**What is needed**
Reproduce exactly, and only, the lines below from the one containing "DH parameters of" through the one containing "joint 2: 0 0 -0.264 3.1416".

**Exercise data**
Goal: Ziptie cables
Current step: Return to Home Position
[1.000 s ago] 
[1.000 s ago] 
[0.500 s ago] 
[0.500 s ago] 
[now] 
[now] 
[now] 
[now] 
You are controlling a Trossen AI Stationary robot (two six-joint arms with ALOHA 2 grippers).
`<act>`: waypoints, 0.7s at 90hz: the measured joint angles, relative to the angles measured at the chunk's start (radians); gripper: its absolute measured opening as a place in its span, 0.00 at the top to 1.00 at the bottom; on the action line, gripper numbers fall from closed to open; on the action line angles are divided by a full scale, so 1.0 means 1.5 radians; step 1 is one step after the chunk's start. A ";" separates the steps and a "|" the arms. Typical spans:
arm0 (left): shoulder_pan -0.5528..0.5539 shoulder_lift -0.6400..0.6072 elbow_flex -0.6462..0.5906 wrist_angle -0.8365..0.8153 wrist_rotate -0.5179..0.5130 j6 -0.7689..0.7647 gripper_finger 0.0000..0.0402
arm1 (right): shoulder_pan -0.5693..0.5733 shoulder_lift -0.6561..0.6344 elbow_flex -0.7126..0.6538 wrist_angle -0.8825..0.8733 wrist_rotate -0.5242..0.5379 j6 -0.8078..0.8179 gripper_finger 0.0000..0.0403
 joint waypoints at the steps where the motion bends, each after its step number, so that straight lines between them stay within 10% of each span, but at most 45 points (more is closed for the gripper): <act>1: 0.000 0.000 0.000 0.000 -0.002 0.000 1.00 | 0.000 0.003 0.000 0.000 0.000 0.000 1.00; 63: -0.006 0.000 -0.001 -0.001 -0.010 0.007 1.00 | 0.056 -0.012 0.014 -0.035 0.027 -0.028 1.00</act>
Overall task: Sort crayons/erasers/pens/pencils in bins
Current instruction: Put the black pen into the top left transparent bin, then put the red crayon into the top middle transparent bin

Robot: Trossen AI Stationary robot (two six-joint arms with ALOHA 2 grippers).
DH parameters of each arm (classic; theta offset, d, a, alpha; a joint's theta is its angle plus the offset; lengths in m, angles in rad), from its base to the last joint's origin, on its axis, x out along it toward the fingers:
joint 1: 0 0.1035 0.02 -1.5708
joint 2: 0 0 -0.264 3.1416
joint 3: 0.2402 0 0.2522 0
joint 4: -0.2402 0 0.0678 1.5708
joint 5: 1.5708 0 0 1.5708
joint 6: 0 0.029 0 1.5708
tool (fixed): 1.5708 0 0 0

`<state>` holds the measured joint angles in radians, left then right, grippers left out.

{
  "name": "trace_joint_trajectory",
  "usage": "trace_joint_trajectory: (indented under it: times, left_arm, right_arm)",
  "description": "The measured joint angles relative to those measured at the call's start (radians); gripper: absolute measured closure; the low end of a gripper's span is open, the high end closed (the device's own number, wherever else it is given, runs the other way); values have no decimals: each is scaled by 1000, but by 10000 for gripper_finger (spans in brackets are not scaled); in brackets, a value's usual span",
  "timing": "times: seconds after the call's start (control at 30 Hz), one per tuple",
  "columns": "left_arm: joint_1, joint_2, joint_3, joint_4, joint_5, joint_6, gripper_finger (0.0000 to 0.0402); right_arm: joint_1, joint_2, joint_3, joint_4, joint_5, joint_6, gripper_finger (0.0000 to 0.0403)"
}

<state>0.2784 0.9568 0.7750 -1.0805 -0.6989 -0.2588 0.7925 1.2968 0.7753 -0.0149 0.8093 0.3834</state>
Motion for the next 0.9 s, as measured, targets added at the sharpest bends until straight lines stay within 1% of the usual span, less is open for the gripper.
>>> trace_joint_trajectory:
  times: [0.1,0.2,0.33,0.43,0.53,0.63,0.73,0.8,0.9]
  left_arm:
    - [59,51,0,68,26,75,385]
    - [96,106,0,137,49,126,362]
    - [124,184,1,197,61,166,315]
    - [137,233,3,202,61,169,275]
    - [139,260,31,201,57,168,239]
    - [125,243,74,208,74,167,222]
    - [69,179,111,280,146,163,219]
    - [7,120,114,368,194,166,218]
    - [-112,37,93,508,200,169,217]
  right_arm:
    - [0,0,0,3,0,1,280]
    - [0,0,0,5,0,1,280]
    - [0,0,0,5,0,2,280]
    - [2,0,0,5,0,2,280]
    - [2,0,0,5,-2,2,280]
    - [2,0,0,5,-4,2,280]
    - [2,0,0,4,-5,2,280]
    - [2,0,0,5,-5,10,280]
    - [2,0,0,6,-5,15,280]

**Exercise response**
DH parameters of each arm (classic; theta offset, d, a, alpha; a joint's theta is its angle plus the offset; lengths in m, angles in rad), from its base to the last joint's origin, on its axis, x out along it toward the fingers:
joint 1: 0 0.1035 0.02 -1.5708
joint 2: 0 0 -0.264 3.1416

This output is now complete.